Finalement, cet évangile n'est pas des plus simples si nous voulons en vivre, le vivre. Il nous suggère sans doute un équilibre. Etre comme Marthe qui n'est pas dans la passivité, le verbiage et les bons et pieux sentiments mais dans la pratique très concrète du service de l'autre. En même temps ne pas oublier qu'accueillir l'autre, c'est aussi accepter de recevoir de lui, de s'ouvrir à sa nouveauté et à la part d'inconnu où risque de nous entraîner sa rencontre.

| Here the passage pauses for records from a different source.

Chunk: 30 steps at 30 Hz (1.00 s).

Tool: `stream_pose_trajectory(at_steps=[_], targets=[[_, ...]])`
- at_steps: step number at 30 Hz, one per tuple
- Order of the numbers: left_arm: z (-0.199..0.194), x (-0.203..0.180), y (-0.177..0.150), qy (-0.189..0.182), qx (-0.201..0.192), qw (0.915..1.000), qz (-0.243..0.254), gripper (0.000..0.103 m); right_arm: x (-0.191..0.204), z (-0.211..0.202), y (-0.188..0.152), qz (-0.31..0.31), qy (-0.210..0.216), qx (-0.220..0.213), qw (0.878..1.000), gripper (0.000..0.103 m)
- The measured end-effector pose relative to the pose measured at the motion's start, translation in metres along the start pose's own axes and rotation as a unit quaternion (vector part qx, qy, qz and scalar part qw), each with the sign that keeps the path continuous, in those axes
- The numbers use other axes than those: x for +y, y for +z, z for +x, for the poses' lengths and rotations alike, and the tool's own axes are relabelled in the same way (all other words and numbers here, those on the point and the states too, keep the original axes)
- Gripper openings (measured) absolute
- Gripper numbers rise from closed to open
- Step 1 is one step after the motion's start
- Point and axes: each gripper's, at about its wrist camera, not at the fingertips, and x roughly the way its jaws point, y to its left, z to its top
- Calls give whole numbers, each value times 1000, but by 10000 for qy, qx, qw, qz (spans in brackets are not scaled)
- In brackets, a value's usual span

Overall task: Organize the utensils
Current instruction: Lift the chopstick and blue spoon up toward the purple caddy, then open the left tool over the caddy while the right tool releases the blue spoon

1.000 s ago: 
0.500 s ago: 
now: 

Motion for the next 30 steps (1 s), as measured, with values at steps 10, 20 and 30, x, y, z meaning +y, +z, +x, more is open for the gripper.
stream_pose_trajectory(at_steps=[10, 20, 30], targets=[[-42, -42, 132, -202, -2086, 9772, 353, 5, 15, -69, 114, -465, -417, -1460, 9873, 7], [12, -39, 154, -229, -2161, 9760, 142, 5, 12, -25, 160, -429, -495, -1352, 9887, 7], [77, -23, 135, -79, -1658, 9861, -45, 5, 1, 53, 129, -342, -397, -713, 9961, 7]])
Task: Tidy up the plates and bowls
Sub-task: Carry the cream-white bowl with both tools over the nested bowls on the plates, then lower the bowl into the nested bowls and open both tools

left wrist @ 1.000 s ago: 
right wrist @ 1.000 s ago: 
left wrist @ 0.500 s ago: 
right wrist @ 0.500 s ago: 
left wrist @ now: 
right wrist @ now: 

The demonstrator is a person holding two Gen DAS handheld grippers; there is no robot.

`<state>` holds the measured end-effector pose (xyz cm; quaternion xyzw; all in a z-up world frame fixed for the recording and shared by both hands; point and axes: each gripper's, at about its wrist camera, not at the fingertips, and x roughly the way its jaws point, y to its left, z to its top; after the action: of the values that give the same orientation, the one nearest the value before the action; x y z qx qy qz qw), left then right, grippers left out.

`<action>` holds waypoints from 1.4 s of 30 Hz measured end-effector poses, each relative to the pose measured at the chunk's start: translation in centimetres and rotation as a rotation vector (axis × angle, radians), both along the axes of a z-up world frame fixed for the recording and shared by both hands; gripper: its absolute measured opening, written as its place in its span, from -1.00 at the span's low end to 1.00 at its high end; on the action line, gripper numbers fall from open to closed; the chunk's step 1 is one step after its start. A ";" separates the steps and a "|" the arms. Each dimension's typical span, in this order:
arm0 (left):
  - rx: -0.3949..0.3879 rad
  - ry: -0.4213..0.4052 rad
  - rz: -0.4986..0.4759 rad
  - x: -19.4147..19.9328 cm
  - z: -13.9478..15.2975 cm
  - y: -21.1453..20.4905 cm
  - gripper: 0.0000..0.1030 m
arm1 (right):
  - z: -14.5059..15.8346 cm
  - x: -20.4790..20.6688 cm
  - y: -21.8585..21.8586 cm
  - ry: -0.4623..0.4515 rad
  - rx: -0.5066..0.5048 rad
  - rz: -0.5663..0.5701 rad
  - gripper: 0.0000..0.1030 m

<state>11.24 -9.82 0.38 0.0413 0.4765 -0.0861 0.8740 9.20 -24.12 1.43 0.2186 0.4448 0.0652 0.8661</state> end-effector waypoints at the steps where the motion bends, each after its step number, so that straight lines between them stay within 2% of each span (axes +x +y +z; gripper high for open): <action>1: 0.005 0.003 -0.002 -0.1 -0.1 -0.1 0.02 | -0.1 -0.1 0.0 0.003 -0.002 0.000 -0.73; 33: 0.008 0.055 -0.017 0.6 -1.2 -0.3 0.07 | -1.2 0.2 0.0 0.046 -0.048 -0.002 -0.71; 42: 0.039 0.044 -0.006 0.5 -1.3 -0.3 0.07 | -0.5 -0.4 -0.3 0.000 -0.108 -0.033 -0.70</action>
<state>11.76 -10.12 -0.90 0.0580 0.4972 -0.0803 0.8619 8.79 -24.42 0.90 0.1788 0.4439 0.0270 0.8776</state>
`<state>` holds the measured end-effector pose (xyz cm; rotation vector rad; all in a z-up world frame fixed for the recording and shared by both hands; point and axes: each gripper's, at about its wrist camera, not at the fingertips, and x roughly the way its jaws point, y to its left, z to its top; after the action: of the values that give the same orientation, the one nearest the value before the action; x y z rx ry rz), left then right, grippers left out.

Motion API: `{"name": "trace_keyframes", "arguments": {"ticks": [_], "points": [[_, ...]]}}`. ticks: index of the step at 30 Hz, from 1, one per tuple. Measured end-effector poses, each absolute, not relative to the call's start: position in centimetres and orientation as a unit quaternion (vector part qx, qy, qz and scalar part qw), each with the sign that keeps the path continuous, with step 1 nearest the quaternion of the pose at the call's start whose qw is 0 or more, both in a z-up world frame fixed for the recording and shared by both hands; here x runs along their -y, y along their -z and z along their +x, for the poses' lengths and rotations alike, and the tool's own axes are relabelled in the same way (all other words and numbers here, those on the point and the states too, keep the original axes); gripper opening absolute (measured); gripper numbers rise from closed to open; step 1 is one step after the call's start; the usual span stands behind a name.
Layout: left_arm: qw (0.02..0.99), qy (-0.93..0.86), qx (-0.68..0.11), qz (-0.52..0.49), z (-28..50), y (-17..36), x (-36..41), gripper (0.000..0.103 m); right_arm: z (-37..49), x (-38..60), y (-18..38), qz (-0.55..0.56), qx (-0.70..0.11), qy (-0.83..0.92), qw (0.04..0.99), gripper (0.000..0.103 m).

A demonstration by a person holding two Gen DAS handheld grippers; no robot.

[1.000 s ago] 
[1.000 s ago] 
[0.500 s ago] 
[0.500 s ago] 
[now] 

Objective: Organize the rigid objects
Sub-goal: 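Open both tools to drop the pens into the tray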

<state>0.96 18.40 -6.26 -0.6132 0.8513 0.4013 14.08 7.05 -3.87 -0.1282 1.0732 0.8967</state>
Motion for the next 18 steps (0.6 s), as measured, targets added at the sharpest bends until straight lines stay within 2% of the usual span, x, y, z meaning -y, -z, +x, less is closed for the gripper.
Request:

Etre aussi comme Marie, humblement assis pour recevoir et écouter, pour accepter de sortir de nos a priori, de nos habitudes, de notre mentalité, de nos idées. Accepter de changer notre regard sur nous-mêmes, sur les autres, sur la vie. Et notre regard sur Dieu. Accepter la Parole de l'autre comme Bonne Nouvelle. Accepter l'inconnu de Dieu.
Avec Abraham et Sara, avec Marthe et Marie, gardons cette phrase de la lettre aux Hébreux : "N'oubliez pas l'hospitalité : elle a permis à certains, sans le savoir, de recevoir chez eux des anges" (He 13).